# Friday Swiss Watch



## mach 0.0013137 (Jan 10, 2005)

I thought it might be interesting to have a theme so how about showing off your watches either made in Switzerland or using Swiss movements 

With this in mind I`m wearing the Tudor overnight (at least) 

*Tudor Hydronaut II, model 20030-93570 B3 cal.2671 25 Jewels.*


----------



## joolz (Jan 9, 2004)

This at the moment










Tissot PR50


----------



## DMP (Jun 6, 2008)

Giving the old man's 1978 Cosmic 2000 a run today to see how it performs (or doesn't) over a 24hr period and to help me decide how far to go with it's refurb (and hopefully to get some advice/info from some of the Omega aficionados on here)


----------



## William_Wilson (May 21, 2007)

I'm glad you didn't say Russian! :lol: Anyway...










Later,

William


----------



## JonW (Mar 23, 2005)

swish or swiss? this is both... 

Omega Cal 1510 Megaquartz 2.4 Aventurine / Lapis dial


----------



## dapper (Jun 18, 2004)

Fortis for me:










Cheers


----------



## joolz (Jan 9, 2004)

Is it too early to change my mind?










It's a bit of a chunky monkey










RLT 27 Automatic and it clearly states Swiss made on the dial.


----------



## Russ (Feb 7, 2006)




----------



## cookie520 (Jan 7, 2008)

New arrival for me..at long last


----------



## jasonm (Nov 22, 2003)

Nice one Cookie! Looks great...

I havent worn this in ages....

Rolex Submariner 5513










Pic by Hippo


----------



## jbw (May 6, 2008)

Since i got the Vixa most of my watches have stayed in the drawer but it's nice to

have a change now and again...Think i will give this some wrist time.


----------



## williamsat (Feb 21, 2005)

Omega SMP 300 automatic


----------



## hippo (Jun 27, 2006)

Sorry to let the side down, but need something tough!! I'm taking one of the cats to the vets 

I'll change later if I've not been scratched to death!!!


----------



## BondandBigM (Apr 4, 2007)

LV today and hopefully the beer by about 2ish if work goes according to plan.


----------



## VinceR (Oct 21, 2005)

Going with this beast:


----------



## Silver Hawk (Dec 2, 2003)

Omega from 1953 for me:


----------



## Toshi (Aug 31, 2007)

Mach, I put a Seiko on first thing and this thread has made me change my watch :taz:

So now wearing the one in the middle...










BTW - Cookie - nice addition to the collection. I'm jealous!!


----------



## Dave ME (May 7, 2005)

Breitling to start the day:










I'll have to change later, I'm off to a meeting in a suit and it won't fit under a shirt cuff properly!

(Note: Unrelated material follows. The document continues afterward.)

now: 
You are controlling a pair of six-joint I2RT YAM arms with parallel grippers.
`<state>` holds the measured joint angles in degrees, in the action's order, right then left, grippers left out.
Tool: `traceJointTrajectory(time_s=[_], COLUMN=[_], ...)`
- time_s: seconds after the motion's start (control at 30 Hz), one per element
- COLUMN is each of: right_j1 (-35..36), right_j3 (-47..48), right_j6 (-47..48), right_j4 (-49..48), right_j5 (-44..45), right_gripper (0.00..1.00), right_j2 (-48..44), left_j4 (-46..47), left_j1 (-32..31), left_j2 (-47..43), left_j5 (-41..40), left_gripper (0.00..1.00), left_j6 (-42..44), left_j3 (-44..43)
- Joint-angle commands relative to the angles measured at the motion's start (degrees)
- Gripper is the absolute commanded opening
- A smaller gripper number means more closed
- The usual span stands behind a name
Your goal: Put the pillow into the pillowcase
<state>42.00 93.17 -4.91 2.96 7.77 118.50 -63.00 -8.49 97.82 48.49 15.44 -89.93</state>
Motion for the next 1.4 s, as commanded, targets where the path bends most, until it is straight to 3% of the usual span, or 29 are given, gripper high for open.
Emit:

Mind you, Swiss made or Swiss movement covers 24 of my 25 watches. The other one's a G-Shock.


----------



## JonW (Mar 23, 2005)

Cookie, Lovely mate! I must dig mine out....

Vince, that was quick! how you enjoying it?

Changed mine for the eve as a mate is coming round for the weekend...


----------



## mach 0.0013137 (Jan 10, 2005)

hippo said:


> Sorry to let the side down, but need something tough!! I'm taking one of the cats to the vets
> 
> I'll change later if I've not been scratched to death!!!


You`d be better off with one of these :lol:










Anyway I put this on when I got up...

*RLT-29 Mk2, ETA cal.955.412 7 Jewels*


----------



## Alas (Jun 18, 2006)

Stick with this one as its been more than a couple of days since I've worn it.

Alasdair


----------



## ESL (Jan 27, 2004)

*Tissot SeaStar 1000 - modded hands*


----------



## chris l (Aug 5, 2005)

A nice quiet day at work fettling a recent network installation, so I can wear this old thing...










(I'll never get the date right without a quickset...)


----------



## Toshi (Aug 31, 2007)

JonW said:


> Cookie, Lovely mate! I must dig mine out....
> 
> Vince, that was quick! how you enjoying it?
> 
> Changed mine for the eve as a mate is coming round for the weekend...


Very nice :thumbsup:


----------



## KEITHT (Dec 2, 2007)

JonW said:


> Changed mine for the eve as a mate is coming round for the weekend...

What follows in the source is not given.